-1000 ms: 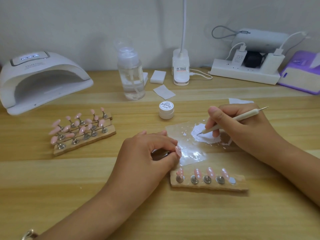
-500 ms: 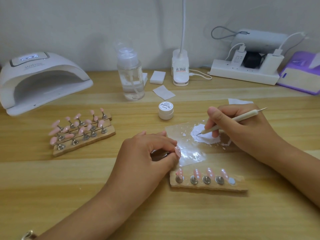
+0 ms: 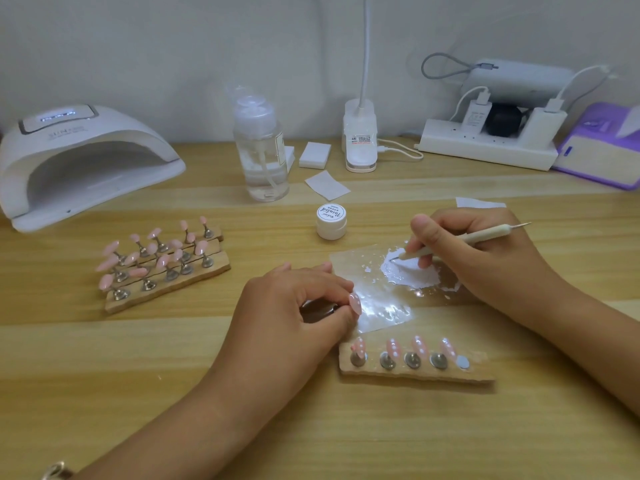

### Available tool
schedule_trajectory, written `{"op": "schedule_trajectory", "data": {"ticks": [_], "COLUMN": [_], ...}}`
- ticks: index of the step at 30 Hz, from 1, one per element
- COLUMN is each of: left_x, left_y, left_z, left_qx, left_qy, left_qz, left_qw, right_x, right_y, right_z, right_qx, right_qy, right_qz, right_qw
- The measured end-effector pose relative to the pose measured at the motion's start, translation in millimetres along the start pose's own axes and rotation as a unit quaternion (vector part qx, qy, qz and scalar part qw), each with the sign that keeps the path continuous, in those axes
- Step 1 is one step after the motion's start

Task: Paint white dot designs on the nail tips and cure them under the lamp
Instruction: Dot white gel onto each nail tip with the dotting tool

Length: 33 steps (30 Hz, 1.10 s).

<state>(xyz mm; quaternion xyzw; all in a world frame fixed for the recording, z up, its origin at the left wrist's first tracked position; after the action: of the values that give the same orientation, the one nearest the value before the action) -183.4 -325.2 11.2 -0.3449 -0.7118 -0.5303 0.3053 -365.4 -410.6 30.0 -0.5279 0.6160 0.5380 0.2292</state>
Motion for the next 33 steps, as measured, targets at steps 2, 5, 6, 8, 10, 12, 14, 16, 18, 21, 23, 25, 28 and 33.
{"op": "schedule_trajectory", "data": {"ticks": [2,5,6,8,10,12,14,16,18,21,23,25,28,33], "left_x": [0.2,0.3,0.5,0.7,0.8,0.8,0.5,0.7,1.0,0.5,0.1,-0.5,-1.4,-0.6], "left_y": [0.0,-0.3,-0.3,0.0,0.2,0.5,0.4,0.2,0.2,0.3,0.1,0.0,0.1,-0.3], "left_z": [0.1,-0.1,-0.1,0.0,0.3,0.4,0.3,0.1,0.0,-0.1,-0.1,-0.1,-0.1,0.3], "left_qx": [0.000,-0.002,-0.001,-0.001,0.000,0.001,0.000,0.000,0.000,0.002,0.002,0.001,0.001,0.000], "left_qy": [0.001,0.000,-0.001,-0.003,-0.002,-0.001,0.001,0.002,0.002,0.003,0.002,0.003,0.006,0.005], "left_qz": [0.001,0.001,0.000,-0.001,0.001,0.002,0.004,0.003,0.001,0.004,0.003,0.003,0.007,0.018], "left_qw": [1.000,1.000,1.000,1.000,1.000,1.000,1.000,1.000,1.000,1.000,1.000,1.000,1.000,1.000], "right_x": [0.4,2.3,2.4,2.2,0.7,0.8,1.4,1.9,1.3,0.8,1.4,1.4,0.7,1.5], "right_y": [0.5,9.1,9.6,6.0,2.4,5.6,10.2,8.8,5.2,7.9,11.1,8.6,5.3,11.8], "right_z": [0.6,-0.4,-0.9,-1.0,-0.1,0.1,-0.5,-0.8,-0.1,0.9,0.3,0.2,1.2,0.8], "right_qx": [0.001,0.037,0.040,0.024,0.010,0.025,0.044,0.037,0.021,0.033,0.048,0.038,0.023,0.052], "right_qy": [-0.001,0.012,0.013,0.010,0.011,0.015,0.019,0.017,0.014,0.019,0.019,0.013,0.013,0.016], "right_qz": [-0.011,-0.002,0.004,0.006,-0.003,-0.004,0.010,0.015,0.006,0.003,0.011,0.007,-0.005,0.007], "right_qw": [1.000,0.999,0.999,1.000,1.000,1.000,0.999,0.999,1.000,0.999,0.999,0.999,1.000,0.998]}}
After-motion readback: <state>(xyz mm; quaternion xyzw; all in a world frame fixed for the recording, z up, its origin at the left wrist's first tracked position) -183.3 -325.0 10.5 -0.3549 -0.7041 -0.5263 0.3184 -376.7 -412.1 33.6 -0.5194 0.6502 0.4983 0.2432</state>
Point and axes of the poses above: each hand's wrist, its own z-axis away from the middle knuckle, its own y-axis out of the back of the hand, x = y × z, the point moved 10 cm from there along -z, towards the middle knuckle, and after that the axes turned 1 degree about x, right-handed, at the moved point
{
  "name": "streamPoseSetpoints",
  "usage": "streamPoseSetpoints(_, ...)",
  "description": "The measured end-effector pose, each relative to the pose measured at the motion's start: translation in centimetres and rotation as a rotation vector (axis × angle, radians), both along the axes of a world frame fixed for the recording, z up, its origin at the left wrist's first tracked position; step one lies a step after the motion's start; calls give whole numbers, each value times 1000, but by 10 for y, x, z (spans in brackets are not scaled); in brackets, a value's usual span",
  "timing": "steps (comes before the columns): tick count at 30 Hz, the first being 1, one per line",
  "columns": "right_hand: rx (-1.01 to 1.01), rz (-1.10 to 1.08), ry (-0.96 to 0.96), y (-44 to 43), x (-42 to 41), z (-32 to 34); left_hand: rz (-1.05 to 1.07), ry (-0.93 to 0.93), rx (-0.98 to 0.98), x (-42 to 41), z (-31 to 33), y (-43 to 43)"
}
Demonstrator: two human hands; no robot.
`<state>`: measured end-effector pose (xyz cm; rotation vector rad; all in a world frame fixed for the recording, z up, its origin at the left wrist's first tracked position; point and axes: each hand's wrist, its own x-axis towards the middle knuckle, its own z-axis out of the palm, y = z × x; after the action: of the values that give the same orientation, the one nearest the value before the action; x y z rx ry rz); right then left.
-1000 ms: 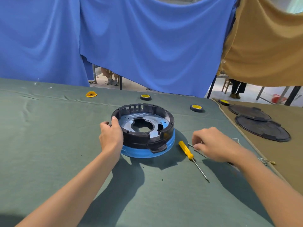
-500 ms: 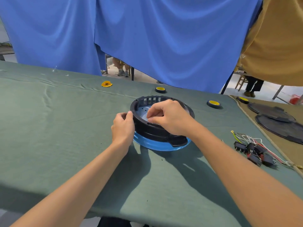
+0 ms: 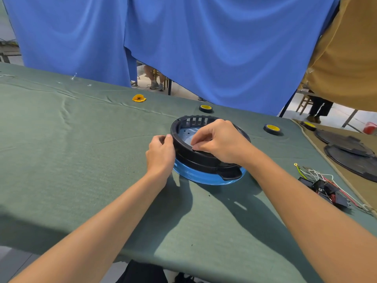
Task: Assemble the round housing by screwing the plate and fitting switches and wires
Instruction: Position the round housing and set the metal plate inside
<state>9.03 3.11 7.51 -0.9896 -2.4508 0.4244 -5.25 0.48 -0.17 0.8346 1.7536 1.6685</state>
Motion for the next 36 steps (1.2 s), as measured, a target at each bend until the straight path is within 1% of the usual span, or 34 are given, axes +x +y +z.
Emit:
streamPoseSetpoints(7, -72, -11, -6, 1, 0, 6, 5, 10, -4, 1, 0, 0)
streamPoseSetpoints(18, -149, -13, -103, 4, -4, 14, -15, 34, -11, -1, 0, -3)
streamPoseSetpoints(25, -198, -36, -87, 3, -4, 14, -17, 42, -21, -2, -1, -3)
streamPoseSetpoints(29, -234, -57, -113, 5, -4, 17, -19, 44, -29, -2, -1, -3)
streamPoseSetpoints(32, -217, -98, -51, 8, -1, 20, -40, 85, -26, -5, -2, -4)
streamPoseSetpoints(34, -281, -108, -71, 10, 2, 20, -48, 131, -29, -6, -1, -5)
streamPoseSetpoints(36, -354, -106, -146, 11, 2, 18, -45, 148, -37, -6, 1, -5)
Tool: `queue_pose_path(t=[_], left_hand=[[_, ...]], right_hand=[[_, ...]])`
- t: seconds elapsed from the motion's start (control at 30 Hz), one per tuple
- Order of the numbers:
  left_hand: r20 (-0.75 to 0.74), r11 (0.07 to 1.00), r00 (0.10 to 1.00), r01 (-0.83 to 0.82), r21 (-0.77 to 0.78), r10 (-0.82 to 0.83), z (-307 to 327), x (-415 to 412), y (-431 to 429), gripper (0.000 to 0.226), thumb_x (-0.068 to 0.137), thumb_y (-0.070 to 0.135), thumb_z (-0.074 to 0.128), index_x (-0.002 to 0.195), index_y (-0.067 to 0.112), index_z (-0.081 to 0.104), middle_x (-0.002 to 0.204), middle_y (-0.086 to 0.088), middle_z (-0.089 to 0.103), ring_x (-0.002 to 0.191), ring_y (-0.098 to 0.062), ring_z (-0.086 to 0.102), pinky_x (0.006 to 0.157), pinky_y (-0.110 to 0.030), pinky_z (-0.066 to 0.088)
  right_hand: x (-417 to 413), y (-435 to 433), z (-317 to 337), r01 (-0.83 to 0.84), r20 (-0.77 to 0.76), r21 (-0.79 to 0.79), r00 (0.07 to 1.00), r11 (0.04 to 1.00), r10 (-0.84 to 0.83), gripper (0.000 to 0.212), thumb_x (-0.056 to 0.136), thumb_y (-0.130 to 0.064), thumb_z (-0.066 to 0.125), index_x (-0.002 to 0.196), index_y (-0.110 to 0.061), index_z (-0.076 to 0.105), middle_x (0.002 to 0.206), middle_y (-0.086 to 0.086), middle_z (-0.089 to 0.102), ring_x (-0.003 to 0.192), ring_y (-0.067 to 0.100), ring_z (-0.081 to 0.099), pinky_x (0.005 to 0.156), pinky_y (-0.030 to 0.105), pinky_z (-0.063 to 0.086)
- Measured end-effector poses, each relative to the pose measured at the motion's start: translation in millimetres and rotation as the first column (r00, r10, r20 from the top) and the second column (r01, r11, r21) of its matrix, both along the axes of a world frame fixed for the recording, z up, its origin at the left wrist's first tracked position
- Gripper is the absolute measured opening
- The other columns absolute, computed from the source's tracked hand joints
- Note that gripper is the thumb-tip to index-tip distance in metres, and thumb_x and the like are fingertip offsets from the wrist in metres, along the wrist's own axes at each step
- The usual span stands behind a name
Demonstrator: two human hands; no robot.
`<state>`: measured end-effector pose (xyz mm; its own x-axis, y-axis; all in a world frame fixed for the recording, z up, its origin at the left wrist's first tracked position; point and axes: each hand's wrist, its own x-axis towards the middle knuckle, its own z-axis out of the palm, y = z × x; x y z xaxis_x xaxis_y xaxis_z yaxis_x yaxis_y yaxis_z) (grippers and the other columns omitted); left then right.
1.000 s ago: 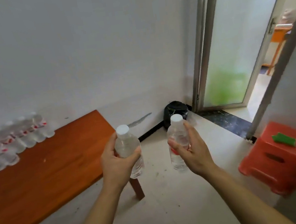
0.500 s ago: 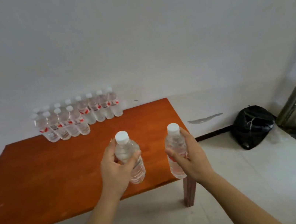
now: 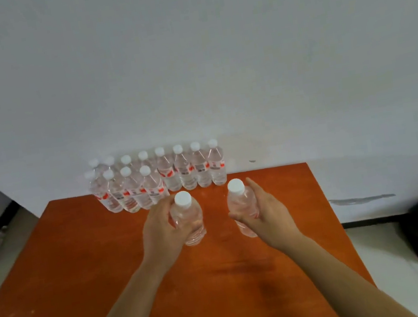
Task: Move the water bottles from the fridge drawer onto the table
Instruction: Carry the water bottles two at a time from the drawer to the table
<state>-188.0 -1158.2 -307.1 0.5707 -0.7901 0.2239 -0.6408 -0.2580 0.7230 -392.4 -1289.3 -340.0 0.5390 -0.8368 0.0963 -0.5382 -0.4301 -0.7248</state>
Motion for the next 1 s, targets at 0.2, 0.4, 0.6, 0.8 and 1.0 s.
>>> queue_pose_path(t=[0.2, 0.4, 0.6, 0.8, 1.0], left_hand=[[0.015, 0.983, 0.992, 0.12, 0.135, -0.123, -31.4, 81.4, -55.8, 0.075, 0.065, 0.039, 0.089, 0.131, 0.021, 0.057, 0.123, 0.01, 0.063, 0.107, -0.005, 0.053, 0.095, -0.028, 0.043], [0.046, 0.925, 0.965, 0.232, 0.302, -0.257, -60.0, 157.7, -107.6, 0.065, 0.066, 0.048, 0.084, 0.121, 0.026, 0.057, 0.116, 0.012, 0.065, 0.097, -0.008, 0.058, 0.08, -0.024, 0.043], [0.311, 0.864, 0.866, 0.229, 0.449, -0.391, -68.5, 210.1, -157.3, 0.065, 0.076, 0.058, 0.071, 0.128, 0.022, 0.051, 0.111, 0.003, 0.07, 0.104, -0.022, 0.062, 0.086, -0.032, 0.047], [0.427, 0.859, 0.794, 0.222, 0.462, -0.434, -88.0, 242.3, -192.5, 0.062, 0.078, 0.056, 0.066, 0.126, 0.022, 0.046, 0.101, 0.008, 0.071, 0.102, -0.017, 0.064, 0.108, -0.046, 0.03], [0.456, 0.836, 0.784, 0.141, 0.53, -0.421, -95.7, 262.7, -201.2, 0.065, 0.077, 0.053, 0.072, 0.128, 0.022, 0.047, 0.11, 0.003, 0.068, 0.102, -0.022, 0.063, 0.081, -0.036, 0.043]], right_hand=[[71.0, -34.5, -22.4, 0.071, -0.111, 0.024, 0.992, 0.997, -0.068, 0.085, 0.079, -0.069, 0.066, 0.149, -0.032, 0.033, 0.142, -0.007, 0.054, 0.127, 0.014, 0.052, 0.096, 0.029, 0.044], [139.5, -61.9, -46.0, 0.122, -0.224, 0.112, 0.97, 0.986, -0.094, 0.087, 0.075, -0.059, 0.076, 0.148, -0.031, 0.038, 0.144, -0.007, 0.055, 0.131, 0.016, 0.053, 0.104, 0.034, 0.046], [207.0, -92.4, -59.4, 0.112, -0.305, 0.113, 0.95, 0.987, -0.073, 0.082, 0.079, -0.053, 0.075, 0.149, -0.034, 0.037, 0.14, -0.002, 0.059, 0.122, 0.02, 0.06, 0.098, 0.037, 0.052], [262.8, -115.1, -73.6, 0.108, -0.258, 0.207, 0.965, 0.972, -0.053, 0.078, 0.089, -0.029, 0.072, 0.154, -0.033, 0.029, 0.131, 0.002, 0.065, 0.115, 0.024, 0.065, 0.093, 0.04, 0.055], [286.8, -125.8, -81.8, 0.117, -0.193, 0.234, 0.979, 0.965, -0.071, 0.076, 0.089, -0.032, 0.072, 0.152, -0.025, 0.03, 0.137, 0.001, 0.06, 0.122, 0.023, 0.06, 0.096, 0.041, 0.054]])
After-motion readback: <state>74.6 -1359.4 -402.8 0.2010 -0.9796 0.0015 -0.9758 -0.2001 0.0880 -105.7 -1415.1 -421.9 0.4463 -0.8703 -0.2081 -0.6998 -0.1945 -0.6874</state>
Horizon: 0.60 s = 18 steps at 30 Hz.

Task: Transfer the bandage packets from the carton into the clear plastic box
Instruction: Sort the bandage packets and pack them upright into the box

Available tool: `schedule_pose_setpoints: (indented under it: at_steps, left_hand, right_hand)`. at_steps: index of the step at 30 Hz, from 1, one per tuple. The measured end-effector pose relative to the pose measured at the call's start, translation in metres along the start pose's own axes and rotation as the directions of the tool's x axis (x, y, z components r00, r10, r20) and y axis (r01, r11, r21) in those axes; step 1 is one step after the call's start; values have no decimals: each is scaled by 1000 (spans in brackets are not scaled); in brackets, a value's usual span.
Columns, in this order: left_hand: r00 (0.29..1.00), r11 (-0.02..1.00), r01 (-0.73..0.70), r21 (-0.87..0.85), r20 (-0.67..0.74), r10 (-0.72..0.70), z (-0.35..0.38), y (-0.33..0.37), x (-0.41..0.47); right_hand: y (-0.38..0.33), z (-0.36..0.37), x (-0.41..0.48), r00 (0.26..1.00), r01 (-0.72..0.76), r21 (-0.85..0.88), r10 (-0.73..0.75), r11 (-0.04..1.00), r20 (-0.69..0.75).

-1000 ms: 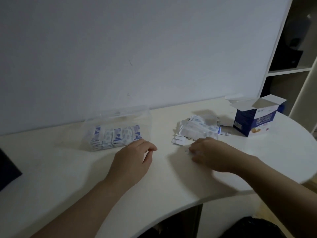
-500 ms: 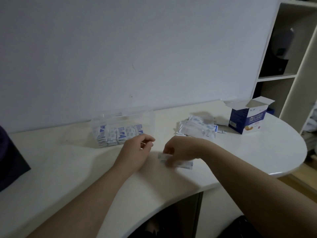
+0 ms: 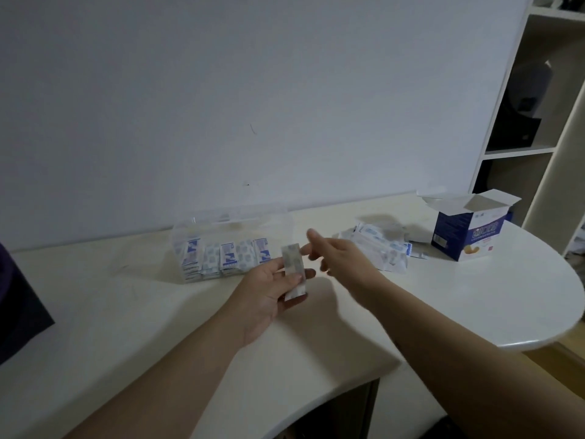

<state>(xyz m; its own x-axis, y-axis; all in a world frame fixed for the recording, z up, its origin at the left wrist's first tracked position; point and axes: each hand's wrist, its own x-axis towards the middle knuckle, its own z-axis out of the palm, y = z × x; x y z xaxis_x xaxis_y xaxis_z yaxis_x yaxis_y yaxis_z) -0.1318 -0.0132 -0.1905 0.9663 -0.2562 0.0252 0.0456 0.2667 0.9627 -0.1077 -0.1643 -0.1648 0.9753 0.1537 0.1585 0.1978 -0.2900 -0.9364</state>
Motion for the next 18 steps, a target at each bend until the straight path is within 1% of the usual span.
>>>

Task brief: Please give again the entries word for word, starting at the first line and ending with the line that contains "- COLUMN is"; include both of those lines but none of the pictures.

Solution:
-1000 ms: 
-500 ms: 
+0 ms: 

### Available tool
schedule_trajectory, written `{"op": "schedule_trajectory", "data": {"ticks": [_], "COLUMN": [_], ...}}`
- ticks: index of the step at 30 Hz, from 1, one per element
- COLUMN is each of: left_x, left_y, left_z, left_qx, left_qy, left_qz, left_qw, right_x, right_y, right_z, right_qx, right_qy, right_qz, right_qw

The output is complete, and nothing more is needed.